A Question (and an Answer)

Not one but two Guardian articles today – the first posing  the (humorously expressed) question of who reads so-called ‘misery memoirs’, and why? and another story detailing the life of somebody who has just produced one such memoir.

I don’t know if it is mere coincidence that these stories appear together on the Guardian’s website, but it is interesting to have them so neatly accessible to read back to back.
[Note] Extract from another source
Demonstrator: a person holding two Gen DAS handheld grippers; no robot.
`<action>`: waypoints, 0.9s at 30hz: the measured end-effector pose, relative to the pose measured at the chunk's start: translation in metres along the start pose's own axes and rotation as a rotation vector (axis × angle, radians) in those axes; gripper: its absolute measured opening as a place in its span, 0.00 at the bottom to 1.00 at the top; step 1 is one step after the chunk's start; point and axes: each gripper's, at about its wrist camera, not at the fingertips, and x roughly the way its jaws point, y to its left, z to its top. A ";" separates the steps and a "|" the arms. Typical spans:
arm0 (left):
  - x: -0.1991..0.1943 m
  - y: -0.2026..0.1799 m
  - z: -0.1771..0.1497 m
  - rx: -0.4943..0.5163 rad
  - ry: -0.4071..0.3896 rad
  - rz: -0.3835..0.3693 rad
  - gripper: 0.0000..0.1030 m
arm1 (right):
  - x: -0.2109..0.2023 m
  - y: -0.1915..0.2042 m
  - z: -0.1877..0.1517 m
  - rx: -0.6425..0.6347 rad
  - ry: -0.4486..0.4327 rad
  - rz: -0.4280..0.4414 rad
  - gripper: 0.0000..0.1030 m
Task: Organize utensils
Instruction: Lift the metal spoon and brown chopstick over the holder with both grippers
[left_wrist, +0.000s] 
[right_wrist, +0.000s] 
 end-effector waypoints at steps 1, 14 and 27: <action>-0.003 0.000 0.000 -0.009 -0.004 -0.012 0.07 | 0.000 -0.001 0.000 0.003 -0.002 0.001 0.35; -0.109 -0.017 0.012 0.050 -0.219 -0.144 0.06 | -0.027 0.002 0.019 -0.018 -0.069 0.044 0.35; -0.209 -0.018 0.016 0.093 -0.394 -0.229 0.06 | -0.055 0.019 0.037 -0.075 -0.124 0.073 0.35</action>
Without specific reference to the story of Cynthia Owen, I do share Lucy Mangan’s curiosity about such books. Who does read misery memoirs, and for what reason? Of course there will be a ‘specialist’ therapeutic appeal from those who have a shared history of abuse or mistreatment, but for popular readers the books are surely no better than detective novels which glamorise violence and crime.

I’m torn between viewing such books as offering interesting insights into lives from which I may learn something about humanity or human nature, or seeing them as mildly exploitative or pruriently voyeuristic in some way. Certainly that the current trend or glut of such books being considered hot property by publishers and booksellers is something I find distasteful.

It’s a difficult issue, because I’m by no means advocating that people with traumatic or abusive experiences shouldn’t be entitled to express or share or talk about those experiences in whatever form feels appropriate for them – for too long there has been too much secret history in our society, of abuses being covered up and denied or kept quiet, and I do not agree that such experiences must be quashed or silenced. But at the same time any sharing of such material must feel OK and appropriate and useful to the person concerned; I imagine the therapeutic experience of putting years of unhappy personal history onto paper, or otherwise expressing it, must have a massive impact on a person.

I suppose my queasiness comes when such books are being written for the benefit or interest of readers rather than because they serve a purpose for the writers. I don’t doubt that Owen’s story is a genuine expression of horrific experiences, especially in light of her need for reassurances from son and husband that they wouldn’t ever read it. But do I want to rush to buy it, as this summer’s must-have beach book for lazy afternoons in the sun? Absolutely not.

Will you be buying/reading it? If so, I’d be fascinated to understand why.